Work task:
Of all the entries below, retype only the lines from the one with "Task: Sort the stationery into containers" through the one with "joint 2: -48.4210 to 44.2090", exactly as they appear.

Records drawn from a dataset:

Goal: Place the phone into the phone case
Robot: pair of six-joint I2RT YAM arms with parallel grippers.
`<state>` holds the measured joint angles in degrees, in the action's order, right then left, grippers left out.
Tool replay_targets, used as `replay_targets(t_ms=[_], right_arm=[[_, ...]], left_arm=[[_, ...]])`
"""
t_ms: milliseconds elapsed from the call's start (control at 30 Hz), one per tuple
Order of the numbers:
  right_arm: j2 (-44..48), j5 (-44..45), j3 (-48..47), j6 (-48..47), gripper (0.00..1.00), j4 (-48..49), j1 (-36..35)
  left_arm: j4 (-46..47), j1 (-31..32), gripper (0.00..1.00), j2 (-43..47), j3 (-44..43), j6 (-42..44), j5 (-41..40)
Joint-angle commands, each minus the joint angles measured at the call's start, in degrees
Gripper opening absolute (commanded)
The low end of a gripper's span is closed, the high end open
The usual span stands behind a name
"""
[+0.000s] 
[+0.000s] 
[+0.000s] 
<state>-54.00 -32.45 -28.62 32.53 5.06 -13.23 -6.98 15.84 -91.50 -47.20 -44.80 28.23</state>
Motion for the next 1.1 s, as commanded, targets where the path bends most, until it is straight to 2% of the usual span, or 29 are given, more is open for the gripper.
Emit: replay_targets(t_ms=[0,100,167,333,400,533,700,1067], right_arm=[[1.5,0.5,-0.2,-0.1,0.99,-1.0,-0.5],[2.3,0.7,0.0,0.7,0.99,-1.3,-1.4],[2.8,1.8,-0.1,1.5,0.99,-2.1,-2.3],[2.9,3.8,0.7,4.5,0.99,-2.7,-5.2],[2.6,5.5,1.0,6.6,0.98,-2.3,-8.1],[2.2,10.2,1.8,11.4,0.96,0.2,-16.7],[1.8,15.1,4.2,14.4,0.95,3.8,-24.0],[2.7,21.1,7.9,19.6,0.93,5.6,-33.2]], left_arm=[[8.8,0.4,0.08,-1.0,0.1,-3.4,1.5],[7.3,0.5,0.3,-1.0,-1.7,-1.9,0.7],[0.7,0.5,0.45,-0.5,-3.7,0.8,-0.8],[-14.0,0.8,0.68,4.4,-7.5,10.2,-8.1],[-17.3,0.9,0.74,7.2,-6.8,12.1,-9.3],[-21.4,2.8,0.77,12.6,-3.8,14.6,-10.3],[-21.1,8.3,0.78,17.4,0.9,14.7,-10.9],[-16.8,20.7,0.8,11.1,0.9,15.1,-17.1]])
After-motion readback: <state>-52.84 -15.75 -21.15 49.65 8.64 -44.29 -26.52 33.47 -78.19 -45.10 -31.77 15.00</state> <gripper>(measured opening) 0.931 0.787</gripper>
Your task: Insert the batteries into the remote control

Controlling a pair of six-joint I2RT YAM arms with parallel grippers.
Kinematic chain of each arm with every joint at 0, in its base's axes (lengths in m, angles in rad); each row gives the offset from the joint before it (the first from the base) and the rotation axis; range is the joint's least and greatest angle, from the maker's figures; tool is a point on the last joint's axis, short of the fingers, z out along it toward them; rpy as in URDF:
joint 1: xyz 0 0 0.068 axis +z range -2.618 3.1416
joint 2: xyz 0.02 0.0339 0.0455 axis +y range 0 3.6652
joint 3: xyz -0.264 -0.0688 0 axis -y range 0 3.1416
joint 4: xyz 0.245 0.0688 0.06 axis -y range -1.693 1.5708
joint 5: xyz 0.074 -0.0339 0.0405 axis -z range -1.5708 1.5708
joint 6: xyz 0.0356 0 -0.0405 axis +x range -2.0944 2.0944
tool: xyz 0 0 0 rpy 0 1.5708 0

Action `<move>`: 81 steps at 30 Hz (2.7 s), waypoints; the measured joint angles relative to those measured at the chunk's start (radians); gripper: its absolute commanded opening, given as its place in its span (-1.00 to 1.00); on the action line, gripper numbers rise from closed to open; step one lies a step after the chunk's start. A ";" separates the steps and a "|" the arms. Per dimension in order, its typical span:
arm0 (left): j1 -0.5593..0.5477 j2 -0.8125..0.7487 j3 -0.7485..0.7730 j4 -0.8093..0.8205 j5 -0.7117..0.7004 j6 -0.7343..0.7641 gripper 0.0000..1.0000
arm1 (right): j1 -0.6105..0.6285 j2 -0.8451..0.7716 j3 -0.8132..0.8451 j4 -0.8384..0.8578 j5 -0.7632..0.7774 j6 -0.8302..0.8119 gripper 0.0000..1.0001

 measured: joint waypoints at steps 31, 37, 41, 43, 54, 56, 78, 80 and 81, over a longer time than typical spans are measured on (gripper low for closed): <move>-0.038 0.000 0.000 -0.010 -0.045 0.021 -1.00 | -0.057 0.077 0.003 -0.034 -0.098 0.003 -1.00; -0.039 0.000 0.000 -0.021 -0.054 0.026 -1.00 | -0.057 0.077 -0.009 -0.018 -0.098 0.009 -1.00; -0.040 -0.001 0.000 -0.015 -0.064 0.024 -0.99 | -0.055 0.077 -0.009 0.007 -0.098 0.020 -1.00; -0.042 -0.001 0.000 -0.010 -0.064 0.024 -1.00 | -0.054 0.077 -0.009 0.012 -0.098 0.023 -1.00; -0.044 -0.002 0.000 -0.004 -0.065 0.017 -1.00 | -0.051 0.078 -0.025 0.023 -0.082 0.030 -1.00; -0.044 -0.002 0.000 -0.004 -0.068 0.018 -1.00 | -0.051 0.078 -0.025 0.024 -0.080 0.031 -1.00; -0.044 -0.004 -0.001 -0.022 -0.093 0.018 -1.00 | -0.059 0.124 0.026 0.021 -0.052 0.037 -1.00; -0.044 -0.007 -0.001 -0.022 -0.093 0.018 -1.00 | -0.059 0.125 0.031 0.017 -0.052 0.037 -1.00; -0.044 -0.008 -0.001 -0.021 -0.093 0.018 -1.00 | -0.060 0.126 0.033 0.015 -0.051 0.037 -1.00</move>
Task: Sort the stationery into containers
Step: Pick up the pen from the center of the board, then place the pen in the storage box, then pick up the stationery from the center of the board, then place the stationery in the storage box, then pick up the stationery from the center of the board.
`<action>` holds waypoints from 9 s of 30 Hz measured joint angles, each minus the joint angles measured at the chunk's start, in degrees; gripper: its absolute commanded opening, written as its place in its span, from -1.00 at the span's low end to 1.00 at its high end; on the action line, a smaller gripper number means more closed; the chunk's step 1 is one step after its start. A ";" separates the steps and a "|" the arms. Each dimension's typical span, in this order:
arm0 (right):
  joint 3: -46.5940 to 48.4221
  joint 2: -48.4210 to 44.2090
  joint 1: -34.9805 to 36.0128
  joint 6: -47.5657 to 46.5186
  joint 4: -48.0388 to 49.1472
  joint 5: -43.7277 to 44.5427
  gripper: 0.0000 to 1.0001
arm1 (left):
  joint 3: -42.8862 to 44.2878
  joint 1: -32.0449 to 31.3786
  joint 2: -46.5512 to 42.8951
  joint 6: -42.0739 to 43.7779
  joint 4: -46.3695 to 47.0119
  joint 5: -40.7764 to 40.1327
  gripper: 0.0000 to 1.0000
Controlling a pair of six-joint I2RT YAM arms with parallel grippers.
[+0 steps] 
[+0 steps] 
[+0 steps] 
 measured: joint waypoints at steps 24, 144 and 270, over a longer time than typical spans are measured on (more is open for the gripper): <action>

Exercise result:
Task: Sort the stationery into containers
Step: Pick up the pen from the center of the board, then place the pen in the storage box, then pick up the stationery from the center of the board, then place the stationery in the storage box, then pick up the stationery from the center of the board.
`<action>` holds waypoints from 9 s of 30 Hz measured joint angles, each minus the joint angles measured at the chunk's start, in degrees; gripper: its absolute commanded opening, written as its place in its span, from -1.00 at the span's low end to 1.00 at its high end; on the action line, a smaller gripper number means more closed; the chunk's step 1 is one step after its start. A ";" separates the steps and a "|" the arms. Each dimension's typical span, in this order:
arm0 (right):
  joint 3: -46.5940 to 48.4221
  joint 2: -48.4210 to 44.2090

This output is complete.